By Dawn Denmar     Jan 7, 2015 in Science
It was confirmed a few hours back at a meeting of the American Astronomical Society that the Kepler Space Telescope has located another eight new planets, making a total of more than 1,000 new planets located to date. One Earth-like planet caused a buzz.
Of the eight new planets spotted by Kepler, it seems only three could potentially be habitable, giving a potential total of eight planets that might support mankind. This new Earth-type planet is the most likely candidate yet for human habitation, likely to be around 40 percent hotter than our Earth as it may receive more heat from its sun.
It is difficult for researchers to confirm much more detail on these new finds, though they do believe this new planet and one other may be rocky like our Earth.

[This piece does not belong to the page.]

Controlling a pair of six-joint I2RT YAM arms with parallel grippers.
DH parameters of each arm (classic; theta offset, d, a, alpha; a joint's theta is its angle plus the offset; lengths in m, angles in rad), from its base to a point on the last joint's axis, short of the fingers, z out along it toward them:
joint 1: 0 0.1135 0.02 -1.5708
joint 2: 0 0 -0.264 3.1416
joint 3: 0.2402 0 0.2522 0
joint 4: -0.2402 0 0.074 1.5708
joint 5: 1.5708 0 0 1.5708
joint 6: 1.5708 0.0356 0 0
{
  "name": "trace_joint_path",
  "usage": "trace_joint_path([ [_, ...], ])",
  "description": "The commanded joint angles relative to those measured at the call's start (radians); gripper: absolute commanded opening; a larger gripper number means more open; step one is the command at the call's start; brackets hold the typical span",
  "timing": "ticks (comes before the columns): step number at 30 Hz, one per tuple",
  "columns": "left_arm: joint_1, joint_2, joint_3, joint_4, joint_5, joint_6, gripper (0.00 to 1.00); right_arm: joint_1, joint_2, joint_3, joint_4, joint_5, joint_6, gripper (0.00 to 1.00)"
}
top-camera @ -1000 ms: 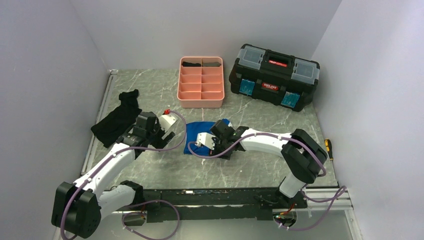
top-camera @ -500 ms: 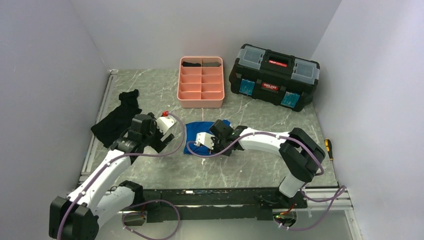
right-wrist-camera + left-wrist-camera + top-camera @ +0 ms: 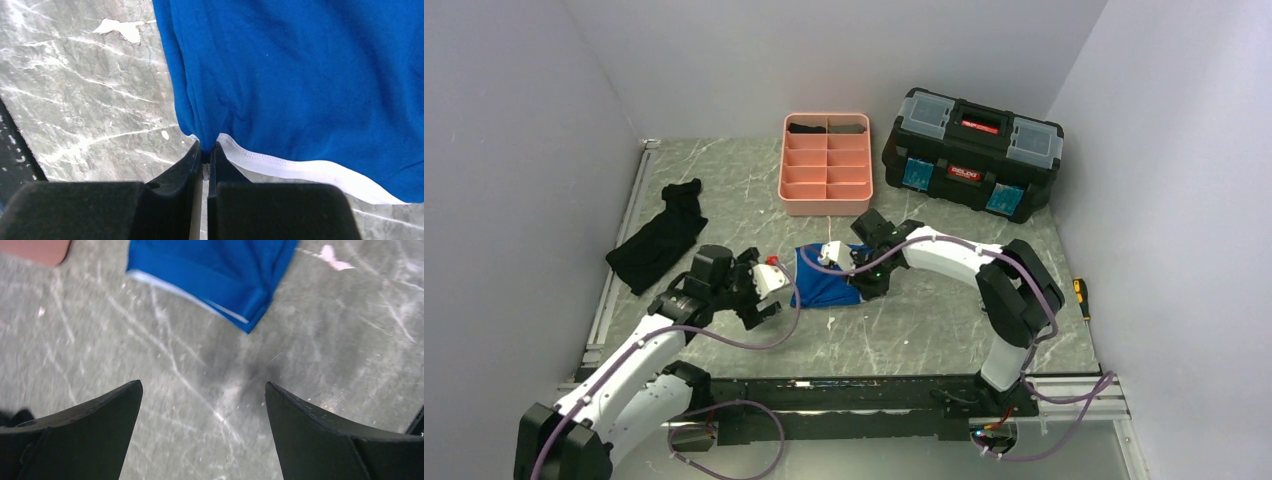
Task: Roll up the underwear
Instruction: Fold the underwear at the center of the board.
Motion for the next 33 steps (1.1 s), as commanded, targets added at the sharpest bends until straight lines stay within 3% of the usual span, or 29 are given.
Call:
trace_joint_path([
  [1,-0.079,0.063,0.004,0.094,0.088,0.101,0.99,-0.070,0.037,0.083,-0.103,-0.180,-0.045,0.00],
  [7,-0.234,0.169,0.003,0.189,0.016,0.211,0.96,-0.135,0.100,0.143,-0.169,-0.276,-0.058,0.00],
  [16,-0.369,0.320,0.047,0.222,-0.078,0.332,0.93,-0.199,0.168,0.214,-0.235,-0.384,-0.049,0.00],
  [26,-0.420,0.421,0.078,0.217,-0.168,0.400,0.66,-0.231,0.181,0.240,-0.270,-0.421,-0.051,0.00],
  [33,-0.432,0.464,0.100,0.223,-0.193,0.403,0.63,-0.250,0.214,0.283,-0.308,-0.479,-0.041,0.00],
])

The only confirmed information that can be provided is planet size and the amount of energy each planet receives from its star. For the space researchers it's just a case of hazarding a guess that planets of a certain size are likely to be rocky and possibly have oceans and continents but Kepler measurements don't go into this much detail.
The first exoplanet was discovered more than 20 years ago and the excitement generated for astronomers since that date has been phenomenal. This new Earth-type planet is more than 475 light years away from Earth, so visits are unlikely and researchers don't yet have the slightest idea of the composition of the planet.
Kepler scientists have also just released another listing of over 500 candidate planets, though whether any of these candidates will actually become confirmed new planets remains to be seen.
A team of astronomers  including one from the University of British Columbia  has confirmed the exis...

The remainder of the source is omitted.